Note: this post originally appeared on ICMI.com.
New hire training represents a significant investment for many contact centers with typical training times ranging from two to six weeks or even more. Fortunately, there are ways to train new hires faster and improve their on-the-job performance.
I shared one of my biggest secrets in an article I wrote for ICMI in June called “Boost performance with scenario-based training.” Here are five more ways to speed up the training process without compromising results.
#1 Keep a trainee observation log
When I ran a call center training department, my trainers all kept a log of detailed notes on their new hires’ daily in-class performance. When a new hire struggled with a particular concept, the written notes helped the trainer clearly describe the specific challenge. For example, a note describing a new hire having trouble with upselling might read, “John frequently confused features and benefits while role-playing upsell offers.”
The detailed notes made it easy for the trainer to create a strategy to get the learner back on track. John’s trainer might decide to spend a few extra minutes with John reviewing the difference between features and benefits. A little extra practice or instruction was often all that was needed to for the concept to click. Without that extra intervention, many new hires would continue to struggle and fall farther and farther behind.
Keeping a written log of trainee observations had a few additional advantages in my training department. If a trainer called in sick, someone else could easily cover their class by reviewing the log to see where they left off. The log also helped trainers get a second opinion when they faced a particularly challenging situation. I had two shifts of trainers working in two locations, so the trainer could email me the written notes if I wasn’t able to personally observe the class.
#2 Group new hires for live calls
The transition from new hire training to taking live calls can be a challenging one. They know how to do the job, but they may not have the speed, accuracy, or confidence to handle a heavy load of calls without asking a lot of questions.
One way to speed up this transition is to group new hires together and have them take calls under the watchful eye of a dedicated coach. This allows the new hire to be productive by handling contacts from a normal queue while still having instant access to intensive coaching when needed. Generally, a few shifts in the “new hire section” is all that’s needed for an agent to become ready to join their assigned team.
#3 Conduct passport tours
One of the biggest stumbling blocks for new call center agents is that they don’t fully understand their company’s operations. A passport tour is a simple training technique that takes learners to various parts of the company so they can get a first-hand look at how everything fits together. New hires collect a signature on their “passport” for each stop along the tour.
This technique was a huge help when I worked for a catalog company. New hires would tour our merchandising department so they could touch and feel our products. They visited the fulfillment center so they could see how orders were picked, packed, and shipped. They visited the returns department so they could see how and why merchandise came back to us. All of this first-hand knowledge helped new hires quickly grasp how everything fit together.

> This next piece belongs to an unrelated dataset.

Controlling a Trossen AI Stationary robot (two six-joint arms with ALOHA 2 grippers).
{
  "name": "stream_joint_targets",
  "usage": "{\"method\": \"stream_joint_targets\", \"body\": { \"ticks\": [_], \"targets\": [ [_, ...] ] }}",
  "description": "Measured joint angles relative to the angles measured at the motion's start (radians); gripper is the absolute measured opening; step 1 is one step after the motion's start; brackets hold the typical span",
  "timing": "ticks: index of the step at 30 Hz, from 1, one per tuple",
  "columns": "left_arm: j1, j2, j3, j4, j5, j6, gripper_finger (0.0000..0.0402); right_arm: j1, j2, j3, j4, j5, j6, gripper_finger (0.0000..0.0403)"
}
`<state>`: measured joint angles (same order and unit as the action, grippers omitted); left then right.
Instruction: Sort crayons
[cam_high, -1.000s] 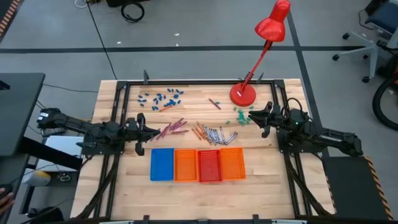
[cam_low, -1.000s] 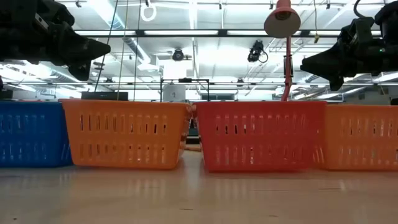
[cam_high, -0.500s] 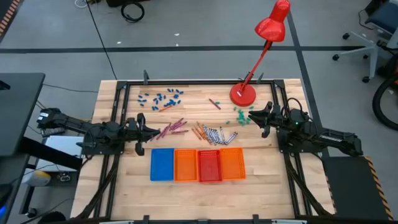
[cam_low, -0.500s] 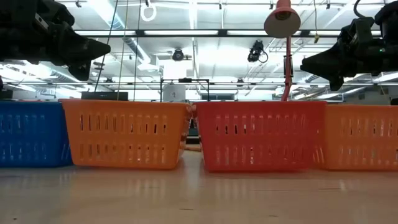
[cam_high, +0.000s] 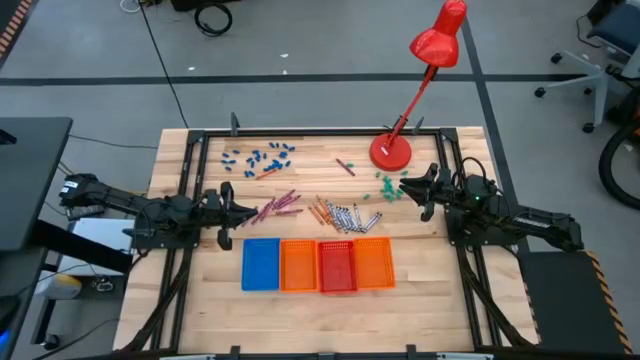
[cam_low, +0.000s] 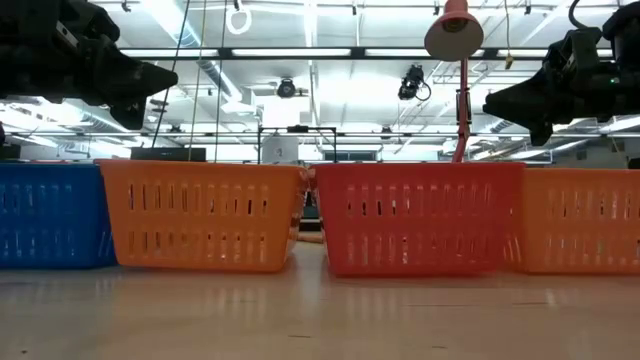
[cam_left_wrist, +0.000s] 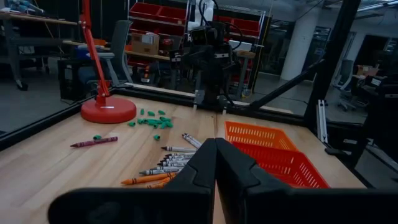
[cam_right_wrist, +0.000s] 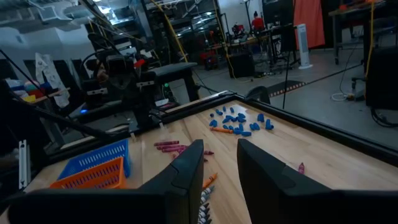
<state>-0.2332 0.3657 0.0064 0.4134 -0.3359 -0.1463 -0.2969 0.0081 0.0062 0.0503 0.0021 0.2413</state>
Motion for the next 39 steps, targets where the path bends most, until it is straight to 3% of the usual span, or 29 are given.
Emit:
{"method": "stream_joint_targets", "body": {
  "ticks": [33,39],
  "targets": [
    [0.0,0.0,0.0,0.0,0.0,-0.008,0.0014,0.0,0.0,0.0,0.0,0.003,-0.019,0.0103],
    [0.0,0.001,0.0,0.136,0.0,-0.04,0.0014,0.0,0.0,0.0,0.068,0.155,-0.172,0.0103]
  ]
}}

Some companies have far-flung operations, but you can easily create a virtual passport tour by using a smart phone to shoot short video tours of key operations. You can also use web-conferencing technology like GoTo Meeting or Adobe Connect to have people from remote operations provide your new hires with a guest lecture.
#4 Have new hires score their own calls
Many contact centers use their quality assurance form as a template for new hire training. This makes sense since you want to train agents to the same standards you use to evaluate a successful call.
You can take this a step further by having new hires score their own calls. These could be either live calls or recorded role-plays. Self-scoring invites agents to view their performance more objectively and helps them learn to analyze their own performance so they can quickly make adjustments.
#5 Encourage social learning
Many contact centers have social learning tools such as chat, blogs, and wikis that allow agents to share knowledge with each other. In some contact centers, these tools can mean the difference between solving a problem in five minutes or thirty minutes. Unfortunately, these resources can be underutilized if agents don’t know how to use them or aren’t even aware they exist.
You can encourage the use of social learning by designing training exercises that require new hires to make use of these tools to solve complex problems. They’ll learn the answers to difficult challenges, but more broadly, they’ll understand how to use those tools to quickly solve similar problems in the future.